_Task description_
Copy the lines exactly. Begin at the first line of the data and stop after the line with "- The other".

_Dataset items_
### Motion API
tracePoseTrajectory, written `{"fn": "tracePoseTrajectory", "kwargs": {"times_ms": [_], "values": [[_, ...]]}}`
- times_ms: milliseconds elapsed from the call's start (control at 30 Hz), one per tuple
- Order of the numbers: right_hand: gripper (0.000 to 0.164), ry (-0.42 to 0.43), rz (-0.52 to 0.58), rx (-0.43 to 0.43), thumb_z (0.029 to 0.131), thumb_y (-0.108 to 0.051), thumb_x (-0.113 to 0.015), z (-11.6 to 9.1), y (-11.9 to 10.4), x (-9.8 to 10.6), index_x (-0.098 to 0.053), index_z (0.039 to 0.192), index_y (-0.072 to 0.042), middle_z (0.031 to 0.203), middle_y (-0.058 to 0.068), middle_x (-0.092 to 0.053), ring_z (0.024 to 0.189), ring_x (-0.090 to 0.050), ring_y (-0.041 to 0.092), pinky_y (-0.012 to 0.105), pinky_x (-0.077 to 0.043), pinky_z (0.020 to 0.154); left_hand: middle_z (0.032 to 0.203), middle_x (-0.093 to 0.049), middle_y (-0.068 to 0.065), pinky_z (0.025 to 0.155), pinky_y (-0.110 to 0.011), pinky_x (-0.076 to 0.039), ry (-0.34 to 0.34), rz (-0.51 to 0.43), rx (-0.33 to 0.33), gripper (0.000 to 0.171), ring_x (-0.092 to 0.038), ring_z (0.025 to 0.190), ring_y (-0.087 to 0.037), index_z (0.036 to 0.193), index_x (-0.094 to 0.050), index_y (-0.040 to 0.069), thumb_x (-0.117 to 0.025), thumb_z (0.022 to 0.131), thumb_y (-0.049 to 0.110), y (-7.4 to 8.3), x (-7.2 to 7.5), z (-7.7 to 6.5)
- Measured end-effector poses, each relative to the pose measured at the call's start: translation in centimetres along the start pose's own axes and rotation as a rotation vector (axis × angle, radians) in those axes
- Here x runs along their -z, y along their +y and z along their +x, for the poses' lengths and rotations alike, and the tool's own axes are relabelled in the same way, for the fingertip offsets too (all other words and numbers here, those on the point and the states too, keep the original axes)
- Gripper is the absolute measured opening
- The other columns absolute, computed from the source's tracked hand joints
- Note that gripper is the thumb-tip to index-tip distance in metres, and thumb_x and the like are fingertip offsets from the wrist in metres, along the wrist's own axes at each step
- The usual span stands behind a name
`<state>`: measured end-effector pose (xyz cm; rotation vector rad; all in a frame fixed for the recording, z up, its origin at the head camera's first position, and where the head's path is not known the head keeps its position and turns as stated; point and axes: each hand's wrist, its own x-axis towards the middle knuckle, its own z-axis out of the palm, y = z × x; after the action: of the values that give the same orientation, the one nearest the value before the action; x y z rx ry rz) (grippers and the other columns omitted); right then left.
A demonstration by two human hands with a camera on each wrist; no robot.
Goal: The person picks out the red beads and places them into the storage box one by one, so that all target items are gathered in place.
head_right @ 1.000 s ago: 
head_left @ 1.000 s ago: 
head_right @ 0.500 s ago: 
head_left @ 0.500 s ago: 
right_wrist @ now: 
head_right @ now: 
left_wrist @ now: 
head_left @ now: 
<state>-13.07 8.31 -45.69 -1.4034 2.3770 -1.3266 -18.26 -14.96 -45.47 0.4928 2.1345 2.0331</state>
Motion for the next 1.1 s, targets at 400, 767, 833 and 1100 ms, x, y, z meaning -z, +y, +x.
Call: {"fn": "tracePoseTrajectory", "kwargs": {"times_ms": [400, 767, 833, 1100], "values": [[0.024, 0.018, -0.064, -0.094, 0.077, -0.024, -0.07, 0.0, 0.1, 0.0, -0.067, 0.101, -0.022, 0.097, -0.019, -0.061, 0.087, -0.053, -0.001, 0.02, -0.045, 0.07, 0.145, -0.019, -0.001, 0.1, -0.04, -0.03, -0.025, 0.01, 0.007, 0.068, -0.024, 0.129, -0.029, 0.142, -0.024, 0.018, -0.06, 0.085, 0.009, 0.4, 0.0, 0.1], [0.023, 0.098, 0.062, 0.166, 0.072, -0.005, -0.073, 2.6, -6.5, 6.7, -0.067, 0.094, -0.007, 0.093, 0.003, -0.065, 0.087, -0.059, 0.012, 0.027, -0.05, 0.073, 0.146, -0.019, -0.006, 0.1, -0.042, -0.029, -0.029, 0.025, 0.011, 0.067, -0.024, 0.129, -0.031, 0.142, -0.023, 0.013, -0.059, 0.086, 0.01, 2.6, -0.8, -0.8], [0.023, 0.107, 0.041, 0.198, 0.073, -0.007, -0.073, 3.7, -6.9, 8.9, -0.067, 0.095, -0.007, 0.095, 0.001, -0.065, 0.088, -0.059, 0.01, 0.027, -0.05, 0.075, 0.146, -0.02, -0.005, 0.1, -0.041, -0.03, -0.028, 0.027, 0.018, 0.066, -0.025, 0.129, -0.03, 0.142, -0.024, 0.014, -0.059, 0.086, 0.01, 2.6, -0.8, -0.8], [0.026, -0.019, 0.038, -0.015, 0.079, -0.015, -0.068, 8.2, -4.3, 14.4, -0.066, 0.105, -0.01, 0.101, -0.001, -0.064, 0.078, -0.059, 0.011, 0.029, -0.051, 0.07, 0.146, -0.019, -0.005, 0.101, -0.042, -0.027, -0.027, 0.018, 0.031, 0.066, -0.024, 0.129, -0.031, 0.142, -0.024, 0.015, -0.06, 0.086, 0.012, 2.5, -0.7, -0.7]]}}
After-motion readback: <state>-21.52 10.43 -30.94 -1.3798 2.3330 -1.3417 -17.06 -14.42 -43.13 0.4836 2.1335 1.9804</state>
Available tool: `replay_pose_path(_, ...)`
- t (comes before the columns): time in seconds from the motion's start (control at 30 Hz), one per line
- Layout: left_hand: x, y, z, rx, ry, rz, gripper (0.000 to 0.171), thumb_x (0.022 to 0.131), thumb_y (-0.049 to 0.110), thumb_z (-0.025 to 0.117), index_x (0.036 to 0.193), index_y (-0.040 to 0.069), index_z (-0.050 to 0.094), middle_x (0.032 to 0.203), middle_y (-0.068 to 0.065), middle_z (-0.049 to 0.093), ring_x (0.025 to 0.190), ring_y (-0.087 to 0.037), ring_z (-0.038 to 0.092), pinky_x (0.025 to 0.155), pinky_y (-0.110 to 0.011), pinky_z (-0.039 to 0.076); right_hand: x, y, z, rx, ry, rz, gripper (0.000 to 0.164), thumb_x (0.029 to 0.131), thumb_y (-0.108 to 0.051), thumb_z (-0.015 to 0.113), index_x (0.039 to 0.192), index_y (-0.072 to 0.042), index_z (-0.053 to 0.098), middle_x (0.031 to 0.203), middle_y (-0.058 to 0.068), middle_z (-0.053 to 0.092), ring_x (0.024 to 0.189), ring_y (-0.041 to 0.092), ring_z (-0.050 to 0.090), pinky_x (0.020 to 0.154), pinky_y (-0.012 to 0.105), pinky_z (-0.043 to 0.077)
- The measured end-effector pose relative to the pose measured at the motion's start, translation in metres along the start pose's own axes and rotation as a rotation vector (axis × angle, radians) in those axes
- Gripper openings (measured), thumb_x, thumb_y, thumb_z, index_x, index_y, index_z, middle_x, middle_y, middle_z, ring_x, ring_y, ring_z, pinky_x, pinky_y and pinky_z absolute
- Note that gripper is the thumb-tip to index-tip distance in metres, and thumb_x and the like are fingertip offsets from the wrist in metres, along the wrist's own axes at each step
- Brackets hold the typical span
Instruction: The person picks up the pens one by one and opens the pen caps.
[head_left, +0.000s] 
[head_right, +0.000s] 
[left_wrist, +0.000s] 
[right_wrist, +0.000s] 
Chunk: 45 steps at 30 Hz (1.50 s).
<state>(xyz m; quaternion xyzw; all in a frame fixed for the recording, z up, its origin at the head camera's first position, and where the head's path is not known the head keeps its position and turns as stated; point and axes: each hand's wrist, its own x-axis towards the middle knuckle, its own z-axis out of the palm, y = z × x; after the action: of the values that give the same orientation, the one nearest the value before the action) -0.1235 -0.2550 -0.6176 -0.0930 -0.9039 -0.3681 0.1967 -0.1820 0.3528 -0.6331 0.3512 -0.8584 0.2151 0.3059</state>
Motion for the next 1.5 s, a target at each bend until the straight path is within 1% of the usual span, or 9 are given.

_Task solution_
### Motion API
tracePoseTrajectory, written `{"fn": "tracePoseTrajectory", "kwargs": {"times_ms": [_], "values": [[_, ...]]}}`
- times_ms: milliseconds elapsed from the call's start (control at 30 Hz), one per tuple
- Order of the numbers: right_hand: gripper (0.000 to 0.164), ry (-0.42 to 0.43), rz (-0.52 to 0.58), rx (-0.43 to 0.43), thumb_z (0.029 to 0.131), thumb_y (-0.108 to 0.051), thumb_x (-0.113 to 0.015), z (-11.6 to 9.1), y (-11.9 to 10.4), x (-9.8 to 10.6), index_x (-0.098 to 0.053), index_z (0.039 to 0.192), index_y (-0.072 to 0.042), middle_z (0.031 to 0.203), middle_y (-0.058 to 0.068), middle_x (-0.092 to 0.053), ring_z (0.024 to 0.189), ring_x (-0.090 to 0.050), ring_y (-0.041 to 0.092), pinky_y (-0.012 to 0.105), pinky_x (-0.077 to 0.043), pinky_z (0.020 to 0.154); left_hand: middle_z (0.032 to 0.203), middle_x (-0.093 to 0.049), middle_y (-0.068 to 0.065), pinky_z (0.025 to 0.155), pinky_y (-0.110 to 0.011), pinky_x (-0.076 to 0.039), ry (-0.34 to 0.34), rz (-0.51 to 0.43), rx (-0.33 to 0.33), gripper (0.000 to 0.171), ring_x (-0.092 to 0.038), ring_z (0.025 to 0.190), ring_y (-0.087 to 0.037), index_z (0.036 to 0.193), index_x (-0.094 to 0.050), index_y (-0.040 to 0.069), thumb_x (-0.117 to 0.025), thumb_z (0.022 to 0.131), thumb_y (-0.049 to 0.110), y (-7.4 to 8.3), x (-7.2 to 7.5), z (-7.7 to 6.5)
- Measured end-effector poses, each relative to the pose measured at the call's start: translation in centimetres along the start pose's own axes and rotation as a rotation vector (axis × angle, radians) in those axes
- Here x runs along their -z, y along their +y and z along their +x, for the poses' lengths and rotations alike, and the tool's own axes are relabelled in the same way, for the fingertip offsets too (all other words and numbers here, those on the point and the states too, keep the original axes)
- Gripper is the absolute measured opening
- The other columns absolute, computed from the source's tracked hand joints

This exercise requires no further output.